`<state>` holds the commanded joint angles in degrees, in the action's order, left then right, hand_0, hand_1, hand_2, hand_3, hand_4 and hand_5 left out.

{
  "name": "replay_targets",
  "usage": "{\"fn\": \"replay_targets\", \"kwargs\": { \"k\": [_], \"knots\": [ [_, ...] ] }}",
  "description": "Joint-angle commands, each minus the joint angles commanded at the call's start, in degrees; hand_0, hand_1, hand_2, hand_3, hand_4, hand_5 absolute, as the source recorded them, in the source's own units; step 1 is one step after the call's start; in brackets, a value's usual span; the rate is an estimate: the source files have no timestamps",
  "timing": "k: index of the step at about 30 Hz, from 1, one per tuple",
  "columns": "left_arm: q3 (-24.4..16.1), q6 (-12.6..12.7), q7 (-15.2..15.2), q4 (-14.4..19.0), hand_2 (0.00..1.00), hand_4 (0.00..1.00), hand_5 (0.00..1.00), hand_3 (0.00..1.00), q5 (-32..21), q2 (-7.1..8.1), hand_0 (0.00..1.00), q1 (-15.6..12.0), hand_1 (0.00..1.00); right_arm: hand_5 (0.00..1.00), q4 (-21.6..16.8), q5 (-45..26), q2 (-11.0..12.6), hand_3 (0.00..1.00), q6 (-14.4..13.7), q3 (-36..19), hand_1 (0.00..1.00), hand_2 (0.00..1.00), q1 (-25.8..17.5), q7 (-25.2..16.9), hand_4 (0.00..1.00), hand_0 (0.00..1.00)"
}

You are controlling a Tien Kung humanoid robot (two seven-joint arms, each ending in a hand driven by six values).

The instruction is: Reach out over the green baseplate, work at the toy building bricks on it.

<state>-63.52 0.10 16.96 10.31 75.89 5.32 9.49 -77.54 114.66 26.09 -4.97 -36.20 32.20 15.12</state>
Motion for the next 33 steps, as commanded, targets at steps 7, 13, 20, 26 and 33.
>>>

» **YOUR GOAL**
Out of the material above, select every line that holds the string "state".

» **RESPONSE TO THE TASK**
`<state>` holds the commanded joint angles in degrees, in the action's order, left then right, hand_0, hand_1, hand_2, hand_3, hand_4 and hand_5 left out.
<state>-63.52 0.10 16.96 10.31 75.89 5.32 9.49 -77.54 114.66 26.09 -4.97 -36.20 32.20 15.12</state>

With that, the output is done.